- _Your instructions_
Below is a listing; copy all of it exactly.

- _Information shown_
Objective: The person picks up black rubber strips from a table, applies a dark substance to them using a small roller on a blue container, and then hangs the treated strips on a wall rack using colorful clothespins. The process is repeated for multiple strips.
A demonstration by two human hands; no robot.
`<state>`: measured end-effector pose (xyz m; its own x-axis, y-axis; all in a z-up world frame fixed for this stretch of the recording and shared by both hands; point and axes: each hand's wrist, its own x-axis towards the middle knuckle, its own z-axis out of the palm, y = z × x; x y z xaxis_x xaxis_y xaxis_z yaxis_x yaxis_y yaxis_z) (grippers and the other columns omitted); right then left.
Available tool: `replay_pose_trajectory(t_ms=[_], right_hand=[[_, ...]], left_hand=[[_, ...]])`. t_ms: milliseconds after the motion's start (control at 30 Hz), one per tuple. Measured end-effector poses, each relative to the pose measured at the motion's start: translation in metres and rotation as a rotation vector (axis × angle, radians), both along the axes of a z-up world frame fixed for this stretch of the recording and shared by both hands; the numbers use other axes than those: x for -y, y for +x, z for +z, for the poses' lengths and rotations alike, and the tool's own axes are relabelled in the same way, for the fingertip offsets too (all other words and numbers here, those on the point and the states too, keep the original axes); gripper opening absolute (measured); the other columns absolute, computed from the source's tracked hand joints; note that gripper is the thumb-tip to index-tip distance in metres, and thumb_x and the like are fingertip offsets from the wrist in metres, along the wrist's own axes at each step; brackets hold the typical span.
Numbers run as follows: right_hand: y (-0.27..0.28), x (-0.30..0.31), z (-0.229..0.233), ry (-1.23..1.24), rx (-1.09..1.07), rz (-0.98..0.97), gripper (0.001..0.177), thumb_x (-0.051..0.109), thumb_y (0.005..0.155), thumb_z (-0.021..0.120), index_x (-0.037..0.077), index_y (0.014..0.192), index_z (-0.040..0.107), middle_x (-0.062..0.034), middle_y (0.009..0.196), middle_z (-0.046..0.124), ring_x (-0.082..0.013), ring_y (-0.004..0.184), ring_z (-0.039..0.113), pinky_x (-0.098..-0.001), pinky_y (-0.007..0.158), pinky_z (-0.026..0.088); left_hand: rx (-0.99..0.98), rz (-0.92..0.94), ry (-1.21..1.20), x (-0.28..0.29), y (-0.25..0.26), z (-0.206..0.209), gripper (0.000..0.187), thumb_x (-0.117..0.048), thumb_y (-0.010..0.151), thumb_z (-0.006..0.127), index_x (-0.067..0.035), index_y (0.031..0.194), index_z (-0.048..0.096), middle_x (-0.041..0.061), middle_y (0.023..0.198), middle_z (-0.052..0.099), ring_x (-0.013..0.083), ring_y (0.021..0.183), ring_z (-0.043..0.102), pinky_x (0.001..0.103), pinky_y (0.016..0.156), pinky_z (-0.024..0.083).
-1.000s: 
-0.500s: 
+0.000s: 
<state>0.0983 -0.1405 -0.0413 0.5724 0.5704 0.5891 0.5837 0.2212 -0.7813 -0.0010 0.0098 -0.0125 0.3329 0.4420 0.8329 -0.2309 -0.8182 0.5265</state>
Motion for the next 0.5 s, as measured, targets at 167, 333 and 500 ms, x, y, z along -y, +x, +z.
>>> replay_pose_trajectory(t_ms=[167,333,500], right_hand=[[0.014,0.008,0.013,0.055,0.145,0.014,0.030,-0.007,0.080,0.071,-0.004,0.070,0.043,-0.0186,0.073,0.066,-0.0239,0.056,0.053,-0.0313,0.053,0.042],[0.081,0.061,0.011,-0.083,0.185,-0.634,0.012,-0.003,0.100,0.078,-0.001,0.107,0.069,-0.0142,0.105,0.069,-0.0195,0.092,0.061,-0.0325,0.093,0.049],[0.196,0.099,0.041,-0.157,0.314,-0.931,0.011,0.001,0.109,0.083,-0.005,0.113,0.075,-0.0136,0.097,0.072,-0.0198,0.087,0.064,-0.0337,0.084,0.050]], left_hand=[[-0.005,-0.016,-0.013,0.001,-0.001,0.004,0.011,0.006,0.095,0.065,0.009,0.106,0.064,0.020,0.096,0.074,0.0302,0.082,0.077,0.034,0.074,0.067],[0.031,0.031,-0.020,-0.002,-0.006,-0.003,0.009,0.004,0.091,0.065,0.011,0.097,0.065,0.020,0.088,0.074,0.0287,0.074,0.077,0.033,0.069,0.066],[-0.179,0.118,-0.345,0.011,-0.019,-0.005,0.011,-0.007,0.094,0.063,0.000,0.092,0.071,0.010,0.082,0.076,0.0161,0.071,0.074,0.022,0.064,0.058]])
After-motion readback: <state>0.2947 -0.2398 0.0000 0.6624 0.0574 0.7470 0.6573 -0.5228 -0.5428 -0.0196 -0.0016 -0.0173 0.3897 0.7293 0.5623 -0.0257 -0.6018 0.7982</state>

- _Answer box_
Objective: The person picks up black rubber strips from a table, applies a dark substance to them using a small roller on a blue container, and then hangs the treated strips on a wall rack using colorful clothespins. The process is repeated for multiple strips.
A demonstration by two human hands; no robot.
`<state>`: measured end-effector pose (xyz m; its own x-axis, y-axis; all in a z-up world frame fixed for this stretch of the recording and shared by both hands; point and axes: each hand's wrist, its own x-axis towards the middle knuckle, its own z-axis out of the palm, y = z × x; x y z xaxis_x xaxis_y xaxis_z yaxis_x yaxis_y yaxis_z) (grippers and the other columns omitted); right then left.
Available tool: `replay_pose_trajectory(t_ms=[_], right_hand=[[_, ...]], left_hand=[[_, ...]])`. t_ms: milliseconds after the motion's start (control at 30 Hz), one per tuple. Measured end-effector poses, each relative to the pose measured at the motion's start: translation in metres and rotation as a rotation vector (axis × angle, radians), both along the axes of a z-up world frame fixed for this stretch of the recording and shared by both hands; the numbers use other axes than those: x for -y, y for +x, z for +z, for the poses' lengths and rotations alike, and the tool's own axes are relabelled in the same way, for the fingertip offsets too (all other words and numbers here, those on the point and the states too, keep the original axes); gripper opening absolute (measured); the other columns absolute, computed from the source's tracked hand joints; note that gripper is the thumb-tip to index-tip distance in metres, and thumb_x and the like are fingertip offsets from the wrist in metres, along the wrist's own axes at each step; brackets hold the typical span.
Numbers run as follows: right_hand: y (-0.27..0.28), x (-0.30..0.31), z (-0.229..0.233), ry (-1.23..1.24), rx (-1.09..1.07), rz (-0.98..0.97), gripper (0.001..0.177), thumb_x (-0.051..0.109), thumb_y (0.005..0.155), thumb_z (-0.021..0.120), index_x (-0.037..0.077), index_y (0.014..0.192), index_z (-0.040..0.107), middle_x (-0.062..0.034), middle_y (0.009..0.196), middle_z (-0.046..0.124), ring_x (-0.082..0.013), ring_y (-0.004..0.184), ring_z (-0.039..0.113), pinky_x (-0.098..-0.001), pinky_y (-0.007..0.158), pinky_z (-0.026..0.088); left_hand: rx (-0.99..0.98), rz (-0.92..0.94), ry (-1.21..1.20), x (-0.28..0.29), y (-0.25..0.26), z (-0.206..0.209), gripper (0.000..0.187), thumb_x (-0.117..0.048), thumb_y (-0.010..0.151), thumb_z (-0.006..0.127), index_x (-0.067..0.035), index_y (0.031..0.194), index_z (-0.048..0.096), middle_x (-0.041..0.061), middle_y (0.023..0.198), middle_z (-0.052..0.099), ring_x (-0.013..0.083), ring_y (0.021..0.183), ring_z (-0.043..0.102), pinky_x (0.001..0.103), pinky_y (0.016..0.156), pinky_z (-0.024..0.083).
-1.000s: 
-0.500s: 
+0.000s: 
<state>0.0983 -0.1405 -0.0413 0.5724 0.5704 0.5891 0.5837 0.2212 -0.7813 -0.0010 0.0098 -0.0125 0.3329 0.4420 0.8329 -0.2309 -0.8182 0.5265</state>
Motion for the next 0.5 s, as measured, targets at 167, 333 and 500 ms, x, y, z along -y, +x, +z.
>>> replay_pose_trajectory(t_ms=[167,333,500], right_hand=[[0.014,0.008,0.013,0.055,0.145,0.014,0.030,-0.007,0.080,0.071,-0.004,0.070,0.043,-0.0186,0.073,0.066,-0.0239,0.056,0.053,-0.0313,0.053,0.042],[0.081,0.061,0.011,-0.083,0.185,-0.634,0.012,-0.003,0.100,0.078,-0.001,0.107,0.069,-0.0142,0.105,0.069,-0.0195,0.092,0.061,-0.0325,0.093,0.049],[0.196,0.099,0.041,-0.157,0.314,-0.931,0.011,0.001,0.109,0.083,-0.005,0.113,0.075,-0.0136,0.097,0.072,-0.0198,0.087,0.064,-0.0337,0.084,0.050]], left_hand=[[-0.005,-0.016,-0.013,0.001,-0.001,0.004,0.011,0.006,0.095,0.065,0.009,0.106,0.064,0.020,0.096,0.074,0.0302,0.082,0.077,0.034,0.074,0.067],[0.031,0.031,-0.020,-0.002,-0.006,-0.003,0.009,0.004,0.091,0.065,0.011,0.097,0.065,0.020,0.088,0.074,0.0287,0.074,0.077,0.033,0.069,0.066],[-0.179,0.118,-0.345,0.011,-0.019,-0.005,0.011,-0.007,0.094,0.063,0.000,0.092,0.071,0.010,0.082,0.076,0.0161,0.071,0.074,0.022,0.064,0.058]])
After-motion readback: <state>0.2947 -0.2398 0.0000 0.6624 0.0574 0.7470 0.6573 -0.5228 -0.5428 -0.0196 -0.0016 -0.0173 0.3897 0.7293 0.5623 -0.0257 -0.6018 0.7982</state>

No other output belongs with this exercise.